Il faut donc non une récitante mais une vraie actrice pour une telle performance, et ce fut le cas d’Astrid Bas, formidable voix qui capte indéniablement l’auditoire, dont l’investissement est à louer.
Derrière elle (pourquoi diable, d’ailleurs,
l’orchestre se trouve-t-il en fond de scène ?...),
l’Ensemble Intercontemporain brille de mille feux. Il n’est
qu’à lire sur le programme les noms des musiciens qui le
composent ce soir pour deviner avant même qu’il n’ait
joué son excellence : Hae-Sun Kang
au violon (qui joue deux jours plus tard le très beau mais
très exigeant Concerto pour violon d’Unsunk Chin dans le
cadre du Festival), Pierre Strauch au violoncellle, Alain Damiens à la clarinette, Emmanuelle Ophèle à la flûte, Michel Cerruti aux percussions etc., le tout dirigé par Jean Déroyer, on ne peut rêver mieux.
© Opéra National du Rhin
D’où vient alors notre déception ?
De l’œuvre tout d’abord, qui ne nous a guère
captivé. Elle suscite ça et là un certain plaisir
du fait de l’alchimie sonore (beau jeu sur les
résonances), mais a du mal à susciter
l’enthousiasme du fait d’un discours musical assez
monotone. Quelques épisodes émergent parfois
(l’évocation de l’entrée du cheval de Troie
par exemple) mais le tout paraît relativement terne.
De la mise en scène ensuite, extrêmement désarmante et pauvre.
Le dispositif scénique est des plus étranges :
l’orchestre est relégué en fond de scène et
à moitié caché par un panneau barrant le plateau
(pourquoi alors ne l’avoir pas mis en fosse puisque
l’actrice était de toute façon
sonorisée ?). Devant l’orchestre, un pan
incliné à la forme indéterminée (il
n’est jamais éclairé entièrement), de chaque
côté de ce pan, de grotesques colonnes tronquées et
cinq câbles qui parcourent la scène de jardin à
cour.
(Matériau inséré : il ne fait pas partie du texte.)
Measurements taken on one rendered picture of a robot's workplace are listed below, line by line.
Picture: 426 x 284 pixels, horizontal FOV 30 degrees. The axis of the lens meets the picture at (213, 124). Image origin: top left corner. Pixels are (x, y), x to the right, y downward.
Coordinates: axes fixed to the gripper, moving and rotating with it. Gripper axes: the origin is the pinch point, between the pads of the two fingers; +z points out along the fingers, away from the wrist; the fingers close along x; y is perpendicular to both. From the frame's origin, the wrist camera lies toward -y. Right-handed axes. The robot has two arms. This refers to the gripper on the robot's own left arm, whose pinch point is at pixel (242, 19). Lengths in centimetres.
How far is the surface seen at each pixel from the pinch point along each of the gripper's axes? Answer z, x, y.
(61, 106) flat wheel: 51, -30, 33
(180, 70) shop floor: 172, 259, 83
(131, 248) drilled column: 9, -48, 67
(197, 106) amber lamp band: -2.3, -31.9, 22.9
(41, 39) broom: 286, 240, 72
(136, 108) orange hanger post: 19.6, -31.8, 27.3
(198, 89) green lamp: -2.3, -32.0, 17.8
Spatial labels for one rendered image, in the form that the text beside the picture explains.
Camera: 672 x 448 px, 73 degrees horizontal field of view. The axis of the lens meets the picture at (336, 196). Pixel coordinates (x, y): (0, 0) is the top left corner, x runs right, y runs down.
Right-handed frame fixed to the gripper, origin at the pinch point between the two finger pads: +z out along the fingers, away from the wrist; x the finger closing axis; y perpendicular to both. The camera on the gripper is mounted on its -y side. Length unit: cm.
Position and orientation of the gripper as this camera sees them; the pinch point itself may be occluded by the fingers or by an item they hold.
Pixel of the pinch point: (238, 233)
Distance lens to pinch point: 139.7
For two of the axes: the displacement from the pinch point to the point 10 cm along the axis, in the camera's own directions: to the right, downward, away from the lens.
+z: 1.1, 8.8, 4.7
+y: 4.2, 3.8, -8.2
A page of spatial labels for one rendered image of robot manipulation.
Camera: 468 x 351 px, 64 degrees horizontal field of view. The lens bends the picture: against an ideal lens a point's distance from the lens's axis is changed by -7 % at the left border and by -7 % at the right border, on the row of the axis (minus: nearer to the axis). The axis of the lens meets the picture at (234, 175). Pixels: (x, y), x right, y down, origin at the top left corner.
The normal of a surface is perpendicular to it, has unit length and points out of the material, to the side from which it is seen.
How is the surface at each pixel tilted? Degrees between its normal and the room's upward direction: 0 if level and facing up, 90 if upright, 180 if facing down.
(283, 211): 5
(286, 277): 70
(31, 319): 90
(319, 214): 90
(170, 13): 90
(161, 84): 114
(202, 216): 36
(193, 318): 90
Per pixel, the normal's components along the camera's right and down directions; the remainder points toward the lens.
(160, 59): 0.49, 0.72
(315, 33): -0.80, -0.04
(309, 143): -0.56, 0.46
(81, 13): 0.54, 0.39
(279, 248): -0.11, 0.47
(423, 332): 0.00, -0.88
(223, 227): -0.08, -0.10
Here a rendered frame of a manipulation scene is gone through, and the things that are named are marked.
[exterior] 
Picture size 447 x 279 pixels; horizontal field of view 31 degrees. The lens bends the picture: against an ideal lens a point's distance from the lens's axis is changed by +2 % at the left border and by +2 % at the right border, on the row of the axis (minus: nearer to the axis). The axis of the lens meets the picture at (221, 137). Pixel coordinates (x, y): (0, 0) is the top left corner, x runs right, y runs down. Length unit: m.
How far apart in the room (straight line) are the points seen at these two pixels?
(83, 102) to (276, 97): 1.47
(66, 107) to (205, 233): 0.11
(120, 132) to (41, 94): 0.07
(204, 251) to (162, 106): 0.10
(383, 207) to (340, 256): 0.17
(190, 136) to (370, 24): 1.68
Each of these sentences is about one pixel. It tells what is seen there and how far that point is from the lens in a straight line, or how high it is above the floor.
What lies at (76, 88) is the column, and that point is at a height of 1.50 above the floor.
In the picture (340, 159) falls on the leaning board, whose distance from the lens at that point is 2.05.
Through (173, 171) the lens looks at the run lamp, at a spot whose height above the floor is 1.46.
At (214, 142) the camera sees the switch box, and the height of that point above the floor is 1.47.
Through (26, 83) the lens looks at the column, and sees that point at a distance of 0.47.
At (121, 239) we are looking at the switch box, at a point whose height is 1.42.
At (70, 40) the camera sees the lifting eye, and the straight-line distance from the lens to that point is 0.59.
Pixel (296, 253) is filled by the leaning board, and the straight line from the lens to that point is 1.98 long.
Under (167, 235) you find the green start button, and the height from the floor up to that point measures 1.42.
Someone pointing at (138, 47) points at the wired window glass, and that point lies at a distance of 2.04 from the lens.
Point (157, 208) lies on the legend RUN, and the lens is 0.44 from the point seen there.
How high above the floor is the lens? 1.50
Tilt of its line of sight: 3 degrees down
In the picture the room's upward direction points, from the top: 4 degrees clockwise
Deux d’entre eux passent sous le pan incliné.
Personnellement, nous n’avons absolument pas compris ce
qu’ils représentaient et pourquoi deux passent sous le
pan...
© Opéra National du Rhin
Enfin,
un écran placé derrière l’orchestre (donc
fort loin) sur lequel sont projetées des images (peu lumineuses,
floues et donc difficilement identifiables : est-ce voulu ?)
censées offrir un contrepoint ou un accompagnement du texte.
Cependant, lorsque ce contrepoint consiste à offrir des visions
de conflits armés du XXe s. (on reconnaît notamment les
orgues de Staline et des bombardements de la Deuxième Guerre
Mondiale) pour accompagner l’évocation du conflit entre
Grecs et Troyens, on soupire quelque peu devant un tel cliché.
Bien sûr, Christa Wolf a connu la guerre, le communisme, mais
enfin, est-ce une raison pour nous infliger un effet plus
qu’éculé ? D’autres images, plus
incongrues (combats de boxe, dessins animés...) embrouillent
davantage encore.
Par ailleurs, la direction d’acteur et les déplacements de
l’actrice sont des plus sommaires et n’apportent rien de
captivant au récit.
Une réalisation scénique vraiment contestable donc et qui nous a semblé bien peu inspirée.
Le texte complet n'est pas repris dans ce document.